Rwanda conservation news – KWITA IZINA week concludes with naming of new babies








(Thousands of Musanze and Cyaniga residents came to witness the event and crammed the festival grounds)

The Prime Minister of Rwanda, the Rt. Hon. Bernard Makuza, was the guest of honour at this year’s 7th gorilla naming festival ‘Kwita Izina’ held on Saturday at Kinigi / Musanze and named in fact the first of 22 gorilla babies himself, before Ms. Rica Rwigamba, head of Tourism and Conservation at RDB ‘MC’d’ the function through the programme, naming interspersed with performances of songs, music and traditional dances by some of Rwanda’s finestcultural troops.

Drummers performed their ‘staccatos’ before each major programme item and had many of the spectators in the VIP tent clapping along the tunes and tapping their feet in the same rhythm.

The ‘namers’ this year again came from across the world, with greater emphasis though on ‘local namers’ from Uganda and the wider region, aimed to create more ownership in Rwanda and Eastern Africa of the gorillas and using the often very prominent name givers as ambassadors for conservation in their professional and social circles, but also increase the fundraising potential in the region, where large corporate companies can now ‘name their gorilla’ in exchange for contributions towards Rwanda’s conservation efforts, a fair deal considering the enormous cost of maintaining the park and looking after the nearly 500 mountain gorillas now found in the ‘Volcanoes National Park’.

Each and everyone of the ‘namers’ was dressed in a traditional Rwandan outfit, put on them in the nearby ‘cultural village’ which shows visitors to the site the homesteads as they were once common sight before making way for brick and mortar houses with mabati roofs, in a way a sign of progress but also a sadly felt loss of cultural identity, now however vigorously revived by the National Institute of Museums of Rwanda which is adding the ‘culture component’ to the local tourism circuits, as recently reported here.

The large local crowd, estimated to be as many as 7.000+ strong, took particular pleasure in the cultural performances which were accompanied with traditional songs and often the local spectators became the background choir for the on stage performance, testimony how much they enjoyed the day and were part and parcel of the celebrations and how far Kwita Izina has come since 2005 when the first edition was staged and President Paul Kagame named the first gorilla baby during that function.


The Prime Minister in his formal address emphasized Rwanda’s commitment to conservation as a matter of high priority and in fact mentioned and reiterated government’s plans to replant wider tracts of land with trees, so as to link the various forests from Nyungwe to the shores of Lake Kivu and create migration corridors for game while enhancing the water towers of the nation.

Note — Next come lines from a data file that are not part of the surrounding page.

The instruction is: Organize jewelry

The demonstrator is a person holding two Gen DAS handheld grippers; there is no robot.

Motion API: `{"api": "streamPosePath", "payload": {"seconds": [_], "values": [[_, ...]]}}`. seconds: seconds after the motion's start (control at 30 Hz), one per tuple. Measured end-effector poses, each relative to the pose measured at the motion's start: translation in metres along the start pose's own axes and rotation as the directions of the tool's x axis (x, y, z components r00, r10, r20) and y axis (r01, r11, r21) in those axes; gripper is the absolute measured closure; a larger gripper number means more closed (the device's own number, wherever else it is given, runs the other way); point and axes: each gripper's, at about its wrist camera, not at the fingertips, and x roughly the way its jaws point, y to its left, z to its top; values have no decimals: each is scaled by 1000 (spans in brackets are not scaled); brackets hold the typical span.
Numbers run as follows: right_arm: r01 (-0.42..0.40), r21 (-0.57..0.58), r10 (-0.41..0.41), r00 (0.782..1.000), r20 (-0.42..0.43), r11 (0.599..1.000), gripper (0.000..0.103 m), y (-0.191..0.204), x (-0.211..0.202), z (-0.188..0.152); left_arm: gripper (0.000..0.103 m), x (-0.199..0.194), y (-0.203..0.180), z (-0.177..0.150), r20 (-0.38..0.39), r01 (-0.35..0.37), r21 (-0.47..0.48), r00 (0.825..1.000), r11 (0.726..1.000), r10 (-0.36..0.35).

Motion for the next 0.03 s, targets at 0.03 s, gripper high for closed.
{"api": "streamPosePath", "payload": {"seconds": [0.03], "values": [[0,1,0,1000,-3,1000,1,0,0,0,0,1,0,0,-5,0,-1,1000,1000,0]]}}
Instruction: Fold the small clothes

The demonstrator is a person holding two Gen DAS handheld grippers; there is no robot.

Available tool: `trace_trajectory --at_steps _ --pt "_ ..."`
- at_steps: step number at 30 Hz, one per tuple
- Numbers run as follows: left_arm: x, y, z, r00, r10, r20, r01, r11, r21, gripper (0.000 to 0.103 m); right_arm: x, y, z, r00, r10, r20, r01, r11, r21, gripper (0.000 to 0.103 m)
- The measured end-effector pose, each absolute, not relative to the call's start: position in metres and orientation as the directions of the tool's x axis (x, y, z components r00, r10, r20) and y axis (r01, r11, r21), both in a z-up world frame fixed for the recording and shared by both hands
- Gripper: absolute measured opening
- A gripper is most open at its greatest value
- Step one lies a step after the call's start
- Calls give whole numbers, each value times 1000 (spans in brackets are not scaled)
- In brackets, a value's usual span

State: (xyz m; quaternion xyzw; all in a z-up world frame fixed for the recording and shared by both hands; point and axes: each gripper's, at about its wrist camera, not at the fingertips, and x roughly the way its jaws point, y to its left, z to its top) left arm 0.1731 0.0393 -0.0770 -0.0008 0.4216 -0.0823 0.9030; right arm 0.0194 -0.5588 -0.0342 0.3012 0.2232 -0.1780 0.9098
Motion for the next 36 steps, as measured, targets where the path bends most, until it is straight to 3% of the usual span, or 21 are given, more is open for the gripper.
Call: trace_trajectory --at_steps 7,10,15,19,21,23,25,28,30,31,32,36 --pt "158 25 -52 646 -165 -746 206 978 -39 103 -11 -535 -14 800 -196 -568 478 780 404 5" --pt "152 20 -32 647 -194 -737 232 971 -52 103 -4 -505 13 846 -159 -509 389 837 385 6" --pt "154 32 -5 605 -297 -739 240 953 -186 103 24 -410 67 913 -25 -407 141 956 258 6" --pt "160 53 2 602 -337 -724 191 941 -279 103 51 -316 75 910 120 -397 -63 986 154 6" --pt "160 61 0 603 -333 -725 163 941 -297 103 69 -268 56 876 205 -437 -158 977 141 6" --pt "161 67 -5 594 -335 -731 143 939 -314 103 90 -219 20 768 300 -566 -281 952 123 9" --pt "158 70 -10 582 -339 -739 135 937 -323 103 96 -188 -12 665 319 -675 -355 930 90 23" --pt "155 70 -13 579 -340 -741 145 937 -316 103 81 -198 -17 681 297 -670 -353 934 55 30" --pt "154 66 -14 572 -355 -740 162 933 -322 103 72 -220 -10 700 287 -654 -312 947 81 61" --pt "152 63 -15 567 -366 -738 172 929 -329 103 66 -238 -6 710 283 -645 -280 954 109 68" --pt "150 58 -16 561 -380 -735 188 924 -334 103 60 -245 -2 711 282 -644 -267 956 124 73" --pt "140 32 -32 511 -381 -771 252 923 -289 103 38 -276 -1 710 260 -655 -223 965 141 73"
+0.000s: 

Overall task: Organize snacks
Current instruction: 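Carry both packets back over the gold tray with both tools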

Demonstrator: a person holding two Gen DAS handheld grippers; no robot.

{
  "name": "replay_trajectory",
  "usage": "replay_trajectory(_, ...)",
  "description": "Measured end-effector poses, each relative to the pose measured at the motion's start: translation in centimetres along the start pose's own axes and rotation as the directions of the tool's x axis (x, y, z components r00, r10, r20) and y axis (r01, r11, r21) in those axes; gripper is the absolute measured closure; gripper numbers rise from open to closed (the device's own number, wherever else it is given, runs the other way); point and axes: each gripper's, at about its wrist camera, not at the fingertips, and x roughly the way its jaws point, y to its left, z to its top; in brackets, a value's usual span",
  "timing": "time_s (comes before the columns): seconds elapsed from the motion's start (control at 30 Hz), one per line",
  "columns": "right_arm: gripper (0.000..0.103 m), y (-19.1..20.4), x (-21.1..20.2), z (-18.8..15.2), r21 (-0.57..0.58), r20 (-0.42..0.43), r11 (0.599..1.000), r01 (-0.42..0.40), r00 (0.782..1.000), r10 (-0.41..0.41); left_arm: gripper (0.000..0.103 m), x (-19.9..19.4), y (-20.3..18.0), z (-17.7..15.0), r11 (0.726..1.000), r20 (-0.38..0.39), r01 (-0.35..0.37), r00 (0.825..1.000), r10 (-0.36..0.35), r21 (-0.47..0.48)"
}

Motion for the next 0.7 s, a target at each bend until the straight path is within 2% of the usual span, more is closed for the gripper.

Kwita Izina has become the ‘pride of the nation’ as one RDB staffer put it and it is indeed often a point of equal admiration as well as a little envy by other East African countries, that ‘The Land of a Thousand Hills’ has managed to capture the world’s attention year after year by celebrating conservation and their unique gorilla tourism products, and have in the process managed to create ownership through participation and reward programmes from tourism incomes with and for the local communities, which often elsewhere go ‘empty handed’ and struggle to embrace wildlife based tourism which in their own context gives them little of nothing. Revenue share schemes, mandated by law in Uganda and now trialed elsewhere are beginning to make an impact though, often inspired by Rwanda’s example and the success story of its tourism industry which  rose over the past decade to the top of the country’s economic performance list and has governments’ fullest support.

This report concludes the ‘live reporting’ from Kinigi’s Kwita Izina festival ground and until June 2012 for the 8th edition, dates for which will be reported here as soon as the announcements are made.